A spatially-resolved material flow model: of the Lisbon metropolitan area

Autores/as

  • Daniel Wiesmann
  • Paulo Ferrão
  • Samuel Niza
  • Leonardo Rosado
  • Helge Brattebø

DOI:

https://doi.org/10.5821/ctv.7794

Resumen

Urban systems are the locus of consumption and engines of economic growth in a globalized world. Major cities offer then the most striking examples of the environmental and energy problems that accompany intense urbanization: as cities grow the flow of energy and materials increase and pose serious problems to global sustainability. It is therefore critical to understand the interactions between the socio-economic urban development and environmental pressures, and to develop models that may explain these interactions.

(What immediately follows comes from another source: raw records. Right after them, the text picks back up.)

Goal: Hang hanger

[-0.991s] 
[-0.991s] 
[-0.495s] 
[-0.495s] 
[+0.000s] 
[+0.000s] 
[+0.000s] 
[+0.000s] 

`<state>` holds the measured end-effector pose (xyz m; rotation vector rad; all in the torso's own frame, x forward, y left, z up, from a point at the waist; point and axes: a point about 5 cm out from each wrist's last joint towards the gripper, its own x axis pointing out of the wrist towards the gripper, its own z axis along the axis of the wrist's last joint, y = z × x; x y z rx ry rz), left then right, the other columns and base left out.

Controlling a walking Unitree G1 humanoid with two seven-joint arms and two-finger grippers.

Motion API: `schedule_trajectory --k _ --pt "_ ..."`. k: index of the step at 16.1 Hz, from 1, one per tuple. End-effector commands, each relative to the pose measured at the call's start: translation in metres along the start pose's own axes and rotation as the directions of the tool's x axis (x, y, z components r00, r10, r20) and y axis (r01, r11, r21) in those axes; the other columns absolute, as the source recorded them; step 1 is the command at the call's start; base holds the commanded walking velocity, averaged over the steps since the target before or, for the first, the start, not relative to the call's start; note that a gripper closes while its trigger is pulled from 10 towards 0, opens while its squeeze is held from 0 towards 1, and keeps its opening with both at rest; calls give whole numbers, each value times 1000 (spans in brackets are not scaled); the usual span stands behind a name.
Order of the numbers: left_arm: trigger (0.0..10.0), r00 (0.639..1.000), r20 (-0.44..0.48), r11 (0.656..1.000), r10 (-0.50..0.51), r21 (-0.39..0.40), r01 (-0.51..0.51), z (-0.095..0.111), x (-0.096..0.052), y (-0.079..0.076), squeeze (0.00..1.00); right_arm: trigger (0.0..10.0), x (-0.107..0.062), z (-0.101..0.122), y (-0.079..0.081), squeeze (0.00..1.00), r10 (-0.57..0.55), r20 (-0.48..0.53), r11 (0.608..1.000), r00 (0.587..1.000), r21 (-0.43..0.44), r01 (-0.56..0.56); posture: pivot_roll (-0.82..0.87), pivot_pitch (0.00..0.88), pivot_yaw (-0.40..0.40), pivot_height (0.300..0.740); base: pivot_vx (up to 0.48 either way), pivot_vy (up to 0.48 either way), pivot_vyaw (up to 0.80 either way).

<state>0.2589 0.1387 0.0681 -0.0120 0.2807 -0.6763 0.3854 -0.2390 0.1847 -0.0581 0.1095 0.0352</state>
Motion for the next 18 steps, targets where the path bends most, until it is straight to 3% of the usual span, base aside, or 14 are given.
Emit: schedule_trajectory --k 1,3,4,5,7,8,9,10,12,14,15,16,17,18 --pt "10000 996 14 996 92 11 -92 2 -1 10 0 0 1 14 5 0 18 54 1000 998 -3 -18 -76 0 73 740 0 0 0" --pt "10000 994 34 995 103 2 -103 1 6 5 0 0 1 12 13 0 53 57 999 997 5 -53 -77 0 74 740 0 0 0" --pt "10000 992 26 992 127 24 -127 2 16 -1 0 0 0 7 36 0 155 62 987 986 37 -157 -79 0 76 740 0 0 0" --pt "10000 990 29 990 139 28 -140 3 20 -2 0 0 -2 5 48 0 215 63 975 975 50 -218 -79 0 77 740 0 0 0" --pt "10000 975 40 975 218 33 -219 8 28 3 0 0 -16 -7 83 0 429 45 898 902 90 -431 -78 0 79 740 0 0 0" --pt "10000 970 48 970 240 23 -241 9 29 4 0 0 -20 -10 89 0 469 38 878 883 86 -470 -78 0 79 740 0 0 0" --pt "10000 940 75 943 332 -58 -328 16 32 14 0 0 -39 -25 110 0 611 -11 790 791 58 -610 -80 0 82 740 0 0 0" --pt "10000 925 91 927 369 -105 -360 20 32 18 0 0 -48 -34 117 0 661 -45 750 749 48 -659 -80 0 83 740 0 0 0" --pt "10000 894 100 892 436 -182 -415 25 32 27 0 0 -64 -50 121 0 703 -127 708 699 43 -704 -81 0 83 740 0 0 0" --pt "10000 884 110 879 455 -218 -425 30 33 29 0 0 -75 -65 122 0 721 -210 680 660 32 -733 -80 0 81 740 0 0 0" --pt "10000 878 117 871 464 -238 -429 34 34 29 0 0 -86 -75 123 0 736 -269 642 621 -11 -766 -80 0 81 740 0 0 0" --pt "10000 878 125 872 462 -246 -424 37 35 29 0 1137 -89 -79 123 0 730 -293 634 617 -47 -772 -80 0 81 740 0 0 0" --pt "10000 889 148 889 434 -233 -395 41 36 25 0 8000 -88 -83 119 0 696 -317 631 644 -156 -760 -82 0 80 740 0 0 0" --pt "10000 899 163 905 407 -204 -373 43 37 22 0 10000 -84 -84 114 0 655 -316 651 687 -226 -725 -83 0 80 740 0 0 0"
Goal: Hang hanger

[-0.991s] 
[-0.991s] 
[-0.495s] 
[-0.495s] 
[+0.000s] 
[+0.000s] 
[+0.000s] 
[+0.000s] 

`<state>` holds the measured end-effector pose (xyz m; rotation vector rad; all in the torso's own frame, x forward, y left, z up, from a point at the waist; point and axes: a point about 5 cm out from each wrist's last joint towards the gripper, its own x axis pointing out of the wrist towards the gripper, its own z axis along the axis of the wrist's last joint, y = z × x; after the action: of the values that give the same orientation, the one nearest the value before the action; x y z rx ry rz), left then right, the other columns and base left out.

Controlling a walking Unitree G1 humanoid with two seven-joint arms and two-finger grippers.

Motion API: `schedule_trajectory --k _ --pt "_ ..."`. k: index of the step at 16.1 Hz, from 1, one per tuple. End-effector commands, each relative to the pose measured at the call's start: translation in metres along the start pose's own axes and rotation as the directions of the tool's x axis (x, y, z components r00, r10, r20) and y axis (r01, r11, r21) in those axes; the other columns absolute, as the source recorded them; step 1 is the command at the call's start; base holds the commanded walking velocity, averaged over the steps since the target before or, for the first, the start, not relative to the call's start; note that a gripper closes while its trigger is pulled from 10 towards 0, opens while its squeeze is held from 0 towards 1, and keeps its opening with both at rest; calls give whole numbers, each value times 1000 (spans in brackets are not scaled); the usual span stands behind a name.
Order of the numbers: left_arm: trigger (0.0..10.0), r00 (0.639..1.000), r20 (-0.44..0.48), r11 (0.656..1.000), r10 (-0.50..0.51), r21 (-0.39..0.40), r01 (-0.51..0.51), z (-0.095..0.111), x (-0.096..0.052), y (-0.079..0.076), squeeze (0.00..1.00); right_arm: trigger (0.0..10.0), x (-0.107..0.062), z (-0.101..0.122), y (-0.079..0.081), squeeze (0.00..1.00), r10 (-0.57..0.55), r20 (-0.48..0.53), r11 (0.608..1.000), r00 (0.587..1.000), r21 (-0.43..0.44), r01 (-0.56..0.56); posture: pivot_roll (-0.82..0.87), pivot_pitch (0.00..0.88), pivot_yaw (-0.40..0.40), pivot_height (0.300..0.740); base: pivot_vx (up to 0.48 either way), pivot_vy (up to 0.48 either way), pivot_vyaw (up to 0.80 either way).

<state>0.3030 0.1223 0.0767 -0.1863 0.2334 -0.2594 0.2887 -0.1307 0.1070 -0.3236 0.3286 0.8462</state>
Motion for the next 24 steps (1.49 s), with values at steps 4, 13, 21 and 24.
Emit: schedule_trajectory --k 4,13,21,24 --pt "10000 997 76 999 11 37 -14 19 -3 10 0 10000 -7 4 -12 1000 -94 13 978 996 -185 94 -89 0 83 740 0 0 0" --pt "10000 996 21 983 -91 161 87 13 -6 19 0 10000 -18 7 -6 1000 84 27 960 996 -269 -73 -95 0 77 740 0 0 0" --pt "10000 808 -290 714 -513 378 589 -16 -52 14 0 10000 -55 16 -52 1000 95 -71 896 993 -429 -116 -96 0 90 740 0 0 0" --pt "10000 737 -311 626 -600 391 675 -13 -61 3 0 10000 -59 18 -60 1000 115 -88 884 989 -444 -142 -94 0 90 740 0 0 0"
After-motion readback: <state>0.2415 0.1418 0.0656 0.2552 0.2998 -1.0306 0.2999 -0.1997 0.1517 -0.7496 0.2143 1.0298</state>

Early efforts led to conceptual models of cities as urban ecosystems. Ecologists have described the city as a heterotrophic ecosystem highly dependent on large inputs of energy and materials and a vast capacity to absorb emissions and waste [1,3]. Wolman was the first to apply an urban metabolism approach to quantify the flows of energy and materials into and out of a hypothetical American city with a population of one million. Systems ecologists provided formal equations to describe the energy balance and the cycling of materials . Although these efforts have never been translated into operational simulation models, they have laid out the basis for urban-ecological research. A critical challenge in this context is how to balance service levels, asset management (at times with a growing maintenance backlog), and resource efficiency with respect to materials, energy and cost. In this paper the outline of a spatially resolved model of urban systems is described.